VCR: Visual Caption Restoration
Tianyu Zhang
Suyuchen Wang
Lu Li
Ge Zhang
Perouz Taslakian
Sai Rajeswar
Jie Fu
We introduce Visual Caption Restoration (VCR), a novel vision-language task that challenges models to accurately restore partially obscured … (voir plus)texts using pixel-level hints within images. This task stems from the observation that text embedded in images is intrinsically different from common visual elements and natural language due to the need to align the modalities of vision, text, and text embedded in images. While numerous works have integrated text embedded in images into visual question-answering tasks, approaches to these tasks generally rely on optical character recognition or masked language modeling, thus reducing the task to mainly text-based processing.
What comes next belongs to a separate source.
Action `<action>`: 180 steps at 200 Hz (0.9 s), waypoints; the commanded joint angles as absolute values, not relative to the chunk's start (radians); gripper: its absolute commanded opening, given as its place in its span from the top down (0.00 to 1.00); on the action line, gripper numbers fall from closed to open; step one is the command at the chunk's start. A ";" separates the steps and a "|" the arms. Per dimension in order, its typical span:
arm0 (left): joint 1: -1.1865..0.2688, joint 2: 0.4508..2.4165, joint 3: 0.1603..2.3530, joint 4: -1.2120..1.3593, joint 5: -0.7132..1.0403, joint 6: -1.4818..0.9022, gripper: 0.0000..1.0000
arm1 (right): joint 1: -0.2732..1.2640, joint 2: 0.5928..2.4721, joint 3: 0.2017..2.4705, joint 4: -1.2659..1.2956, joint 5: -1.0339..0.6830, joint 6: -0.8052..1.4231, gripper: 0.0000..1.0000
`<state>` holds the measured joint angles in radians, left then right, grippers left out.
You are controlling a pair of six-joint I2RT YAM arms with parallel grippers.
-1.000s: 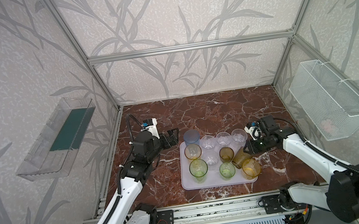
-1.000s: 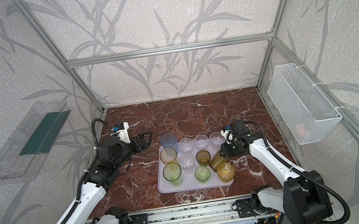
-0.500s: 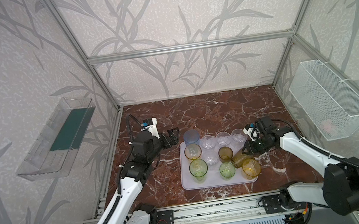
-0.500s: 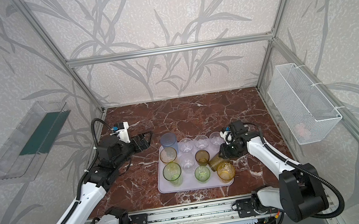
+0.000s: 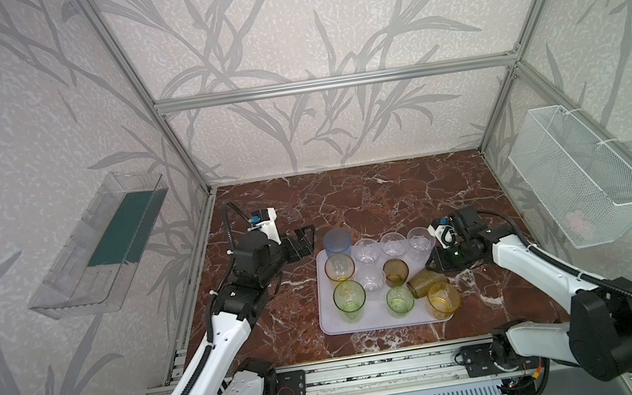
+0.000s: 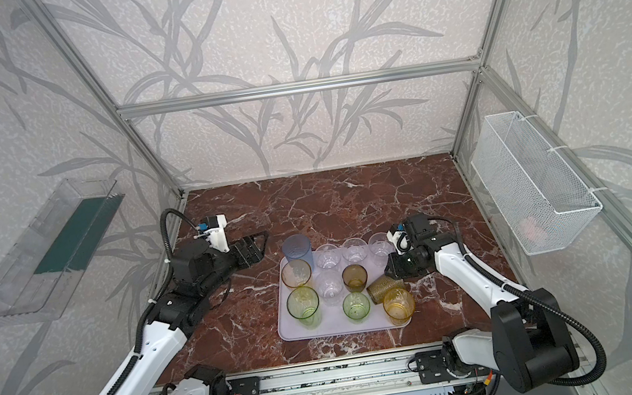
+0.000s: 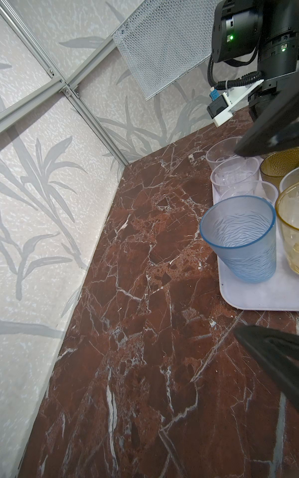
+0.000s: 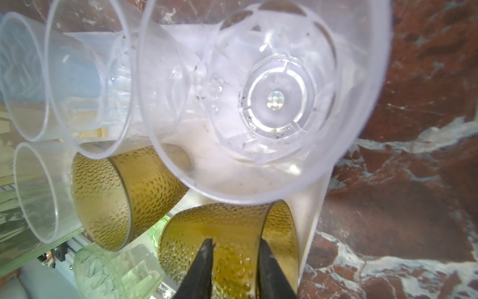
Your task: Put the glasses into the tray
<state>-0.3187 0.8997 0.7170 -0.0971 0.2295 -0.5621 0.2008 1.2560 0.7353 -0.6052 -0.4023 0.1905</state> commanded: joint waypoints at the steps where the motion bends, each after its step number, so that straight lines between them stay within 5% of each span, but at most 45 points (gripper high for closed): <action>1: -0.318 0.896 0.699 -0.083 0.218 -0.573 0.01 | 0.198 1.240 0.712 -0.651 -0.368 0.188 0.72; 114: -0.318 0.887 0.693 -0.086 0.212 -0.575 0.01 | 0.198 1.180 0.698 -0.660 -0.373 0.224 0.76; 136: -0.318 0.880 0.692 -0.086 0.212 -0.575 0.01 | 0.198 1.173 0.692 -0.670 -0.380 0.237 0.63; 180: -0.318 0.877 0.687 -0.084 0.211 -0.576 0.01 | 0.199 1.177 0.682 -0.675 -0.386 0.266 0.59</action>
However, text-based processing becomes ineffective in VCR as accurate text restoration depends on the combined information from provided images, context, and subtle cues from the tiny exposed areas of masked texts. We develop a pipeline to generate synthetic images for the VCR task using image-caption pairs, with adjustable caption visibility to control the task difficulty. With this pipeline, we construct a dataset for VCR called VCR-Wiki using images with captions from Wikipedia, comprising 2.11M English and 346K Chinese entities in both easy and hard split variants. Our results reveal that current vision language models significantly lag behind human performance in the VCR task, and merely fine-tuning the models on our dataset does not lead to notable improvements. We release VCR-Wiki and the data construction code to facilitate future research.